▶ [Your task]:
Each line below should be restated word for word.

▶ [Information shown]:
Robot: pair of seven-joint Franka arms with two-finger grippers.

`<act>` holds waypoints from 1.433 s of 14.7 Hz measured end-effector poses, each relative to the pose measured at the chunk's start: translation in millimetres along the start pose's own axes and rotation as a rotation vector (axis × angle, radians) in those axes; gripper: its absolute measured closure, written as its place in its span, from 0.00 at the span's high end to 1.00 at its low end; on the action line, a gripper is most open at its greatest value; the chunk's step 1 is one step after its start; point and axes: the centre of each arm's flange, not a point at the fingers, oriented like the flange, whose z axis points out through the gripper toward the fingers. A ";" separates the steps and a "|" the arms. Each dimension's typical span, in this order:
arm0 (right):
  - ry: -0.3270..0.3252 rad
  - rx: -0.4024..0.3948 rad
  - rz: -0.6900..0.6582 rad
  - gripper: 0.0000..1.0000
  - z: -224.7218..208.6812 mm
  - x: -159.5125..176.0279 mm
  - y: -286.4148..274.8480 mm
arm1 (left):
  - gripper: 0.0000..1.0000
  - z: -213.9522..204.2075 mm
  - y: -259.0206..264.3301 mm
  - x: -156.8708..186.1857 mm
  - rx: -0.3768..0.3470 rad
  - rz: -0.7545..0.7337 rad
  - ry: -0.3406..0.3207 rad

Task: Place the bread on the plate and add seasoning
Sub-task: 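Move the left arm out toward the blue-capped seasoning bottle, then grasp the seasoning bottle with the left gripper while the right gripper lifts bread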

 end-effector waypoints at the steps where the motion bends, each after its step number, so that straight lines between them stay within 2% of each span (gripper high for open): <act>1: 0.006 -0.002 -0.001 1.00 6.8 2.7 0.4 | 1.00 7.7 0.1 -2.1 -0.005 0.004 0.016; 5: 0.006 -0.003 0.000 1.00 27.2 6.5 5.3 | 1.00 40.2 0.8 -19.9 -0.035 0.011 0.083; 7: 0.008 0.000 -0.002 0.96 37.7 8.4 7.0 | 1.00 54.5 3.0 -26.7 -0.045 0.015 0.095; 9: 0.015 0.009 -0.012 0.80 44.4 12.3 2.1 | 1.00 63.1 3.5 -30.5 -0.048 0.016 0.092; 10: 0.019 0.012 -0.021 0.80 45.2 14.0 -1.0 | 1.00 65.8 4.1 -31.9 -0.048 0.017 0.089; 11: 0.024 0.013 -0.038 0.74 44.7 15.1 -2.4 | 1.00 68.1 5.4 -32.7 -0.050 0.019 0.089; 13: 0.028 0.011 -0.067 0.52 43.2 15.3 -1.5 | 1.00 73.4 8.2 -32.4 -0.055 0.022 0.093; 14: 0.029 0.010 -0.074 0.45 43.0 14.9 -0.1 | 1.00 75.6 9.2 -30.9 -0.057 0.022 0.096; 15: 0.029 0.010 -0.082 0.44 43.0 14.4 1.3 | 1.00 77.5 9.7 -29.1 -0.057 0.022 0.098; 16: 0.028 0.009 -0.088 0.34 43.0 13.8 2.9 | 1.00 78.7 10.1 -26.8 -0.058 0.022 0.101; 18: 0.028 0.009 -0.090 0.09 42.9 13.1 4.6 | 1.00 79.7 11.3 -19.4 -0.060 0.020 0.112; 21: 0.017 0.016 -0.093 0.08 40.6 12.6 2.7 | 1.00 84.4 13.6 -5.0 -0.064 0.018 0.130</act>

▶ [Exercise response]:
Robot: pair of seven-joint Franka arms with two-finger grippers.

`<act>` holds waypoints from 1.433 s of 14.7 Hz measured end-effector poses, each relative to the pose measured at the chunk's start: translation in millimetres along the start pose's own axes and rotation as a rotation vector (axis × angle, radians) in those axes; gripper: its absolute measured closure, written as its place in its span, from 0.00 at the span's high end to 1.00 at its low end; on the action line, a gripper is most open at its greatest value; the chunk's step 1 is one step after its start; point and axes: the centre of each arm's flange, not a point at the fingers, oriented like the flange, whose z axis points out through the gripper toward the fingers. A ";" separates the steps and a "|" the arms. Each dimension's typical span, in this order:
arm0 (right):
  - ry: -0.3270..0.3252 rad
  - rx: -0.4024..0.3948 rad
  - rz: -0.6900..0.6582 rad
  - gripper: 0.0000..1.0000
  - z: -224.7218..208.6812 mm
  - x: -159.5125..176.0279 mm
  - y: -286.4148..274.8480 mm
arm1 (left):
  - gripper: 0.0000..1.0000
  - z: -213.9522..204.2075 mm
  - y: -259.0206..264.3301 mm
  - x: -156.8708..186.1857 mm
  - rx: -0.3768..0.3470 rad
  - rz: -0.7545..0.7337 rad
  - ry: -0.3406..0.3207 rad

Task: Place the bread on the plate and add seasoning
Sub-task: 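Move the left arm out toward the blue-capped seasoning bottle, then grasp the seasoning bottle with the left gripper while the right gripper lifts bread
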
 end-effector waypoints at the steps where the motion bends, each after its step number, so that straight lines between them stay within 2% of each span (gripper high for open): <act>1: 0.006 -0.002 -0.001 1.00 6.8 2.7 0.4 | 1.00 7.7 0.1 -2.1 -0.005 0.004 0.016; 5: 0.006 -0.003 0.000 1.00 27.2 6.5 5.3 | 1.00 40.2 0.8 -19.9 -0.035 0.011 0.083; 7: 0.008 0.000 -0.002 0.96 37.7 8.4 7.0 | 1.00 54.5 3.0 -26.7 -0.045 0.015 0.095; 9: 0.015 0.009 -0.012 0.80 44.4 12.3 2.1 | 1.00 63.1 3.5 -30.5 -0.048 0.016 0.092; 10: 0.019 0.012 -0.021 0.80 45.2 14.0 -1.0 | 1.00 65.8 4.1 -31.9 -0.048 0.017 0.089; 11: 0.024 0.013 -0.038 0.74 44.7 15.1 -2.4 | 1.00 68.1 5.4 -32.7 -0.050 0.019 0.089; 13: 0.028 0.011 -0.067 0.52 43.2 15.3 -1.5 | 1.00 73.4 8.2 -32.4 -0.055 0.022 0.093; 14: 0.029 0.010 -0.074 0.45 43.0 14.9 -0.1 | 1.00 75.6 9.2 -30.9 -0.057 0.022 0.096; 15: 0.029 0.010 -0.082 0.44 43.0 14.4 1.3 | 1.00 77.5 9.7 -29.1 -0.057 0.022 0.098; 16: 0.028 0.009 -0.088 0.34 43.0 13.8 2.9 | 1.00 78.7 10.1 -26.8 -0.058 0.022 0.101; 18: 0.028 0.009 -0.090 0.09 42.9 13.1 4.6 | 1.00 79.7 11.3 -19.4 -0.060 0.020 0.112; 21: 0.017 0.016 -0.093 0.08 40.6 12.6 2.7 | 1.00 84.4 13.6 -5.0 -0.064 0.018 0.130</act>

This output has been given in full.